MOONLIGHT by Grace Vanderwaal
She has a beautiful voice and unique style which is sort of a cross between pop and folk. The chorus is "The light from your eyes makes me feel like we were dancin' in the moonlight". Take a listen for yourself! It seems to be about having fun with friends and loved ones.
BELIEVER by Imagine Dragons
This is a really fun song that has become really popular. If you read the lyrics, it is a little confusing by my interpretation is that it expressing one's feelings (good and bad) through writing and art and that his drive to succeed, life and love came from getting through the pain of the past. I did read that the lead singer has ankylosing spondylitis and depression which has caused him a lot of suffering for many years.  His mental and physical health has done a 180 recently, however, which is why their new songs have a positive, powerful energy. The only caveat with this song is that there is a a lyric: "Oh let the bullets fly", however, the way the song is sung, it is really hard to tell. Up to you if you use it!
THUNDER by Imagine Dragons
Yes, another one by Imagine Dragons, because their new songs are terrific! Thunder is a great song which is basically about a comeback. The singer makes reference to being made fun of in school but now he is happy and loving performing on stage.
BELIEVE by Shawn Mendes
This cute, fun song is about believing in yourself and going for your dreams!
SOMETHING JUST LIKE THIS by Chainsmokers with Coldplay
You don't even have to look up the lyrics because this creative video includes them! The video has a child's artwork with chalk lettered words and in it, the child becomes the superhero. Plus the song is uplifting and makes people want to dance!

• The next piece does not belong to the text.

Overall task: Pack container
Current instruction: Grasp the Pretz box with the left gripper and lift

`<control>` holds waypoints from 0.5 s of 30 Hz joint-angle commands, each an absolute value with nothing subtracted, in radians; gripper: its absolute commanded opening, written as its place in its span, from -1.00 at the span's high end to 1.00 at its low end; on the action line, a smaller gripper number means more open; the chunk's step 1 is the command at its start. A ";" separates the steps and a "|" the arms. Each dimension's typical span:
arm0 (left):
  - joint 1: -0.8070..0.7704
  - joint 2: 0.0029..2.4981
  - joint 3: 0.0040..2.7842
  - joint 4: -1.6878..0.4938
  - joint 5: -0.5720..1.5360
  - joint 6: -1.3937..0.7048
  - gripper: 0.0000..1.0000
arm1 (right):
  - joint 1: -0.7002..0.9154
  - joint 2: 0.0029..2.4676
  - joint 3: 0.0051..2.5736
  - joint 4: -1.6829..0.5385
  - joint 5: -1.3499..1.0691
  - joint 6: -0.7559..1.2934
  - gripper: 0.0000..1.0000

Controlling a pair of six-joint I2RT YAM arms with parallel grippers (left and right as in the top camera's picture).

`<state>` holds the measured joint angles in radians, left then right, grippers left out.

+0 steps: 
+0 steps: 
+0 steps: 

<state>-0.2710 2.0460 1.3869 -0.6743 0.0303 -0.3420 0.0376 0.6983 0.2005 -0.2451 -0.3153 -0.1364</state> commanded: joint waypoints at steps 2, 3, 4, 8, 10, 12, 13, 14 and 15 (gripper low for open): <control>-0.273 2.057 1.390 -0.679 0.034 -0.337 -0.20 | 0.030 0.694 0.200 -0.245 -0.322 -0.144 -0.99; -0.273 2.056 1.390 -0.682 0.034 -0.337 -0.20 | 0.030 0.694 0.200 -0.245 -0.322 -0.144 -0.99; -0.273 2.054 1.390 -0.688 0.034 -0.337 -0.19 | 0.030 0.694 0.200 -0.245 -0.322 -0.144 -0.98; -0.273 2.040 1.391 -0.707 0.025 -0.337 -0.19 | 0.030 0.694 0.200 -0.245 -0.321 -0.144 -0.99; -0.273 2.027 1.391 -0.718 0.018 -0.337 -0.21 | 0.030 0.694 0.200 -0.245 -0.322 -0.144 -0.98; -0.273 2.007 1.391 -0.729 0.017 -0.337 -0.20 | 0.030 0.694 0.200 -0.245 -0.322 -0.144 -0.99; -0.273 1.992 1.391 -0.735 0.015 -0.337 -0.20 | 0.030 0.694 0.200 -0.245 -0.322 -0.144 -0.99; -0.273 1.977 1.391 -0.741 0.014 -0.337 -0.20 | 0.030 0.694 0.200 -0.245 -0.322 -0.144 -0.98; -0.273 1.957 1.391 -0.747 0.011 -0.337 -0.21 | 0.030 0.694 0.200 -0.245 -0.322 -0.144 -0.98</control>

I'M STILL STANDING by Taron Egerton
Yes, I know this is an "oldie" from Elton John but it has gotten new life with it's cover by Taron Egerton for the Sing Soundtrack and is now on the iTunes top 200. Plus, it's so positive and another set of lyrics that reinforces that we can go though tough times and get through them,
HEARTBEAT SONG by Kelly Clarkson
This is pretty much just a happy song, perhaps about coming out of tough times - or maybe Kelly had been feeling down and found new happiness in life. I think it was written when she was pregnant, so the heartbeat may have been that of her daughter, but it could have been interpreted as one's own heartbeat or that of any loved one.
I'M SHIPPING UP TO BOSTON  by Dropkick Murphys
Like Welcome to New York, this would be great for those of you who live in a certain area- Boston or New England. The song is is a huge deal at Boston sporting events. The only caveat is that the sailor in the song lost his leg in an accident which is a little unpleasant, so the reason he is going up to Boston is to get his wooden leg.

I hope you enjoyed this list and if you have any songs I should add to my next list, please let me know!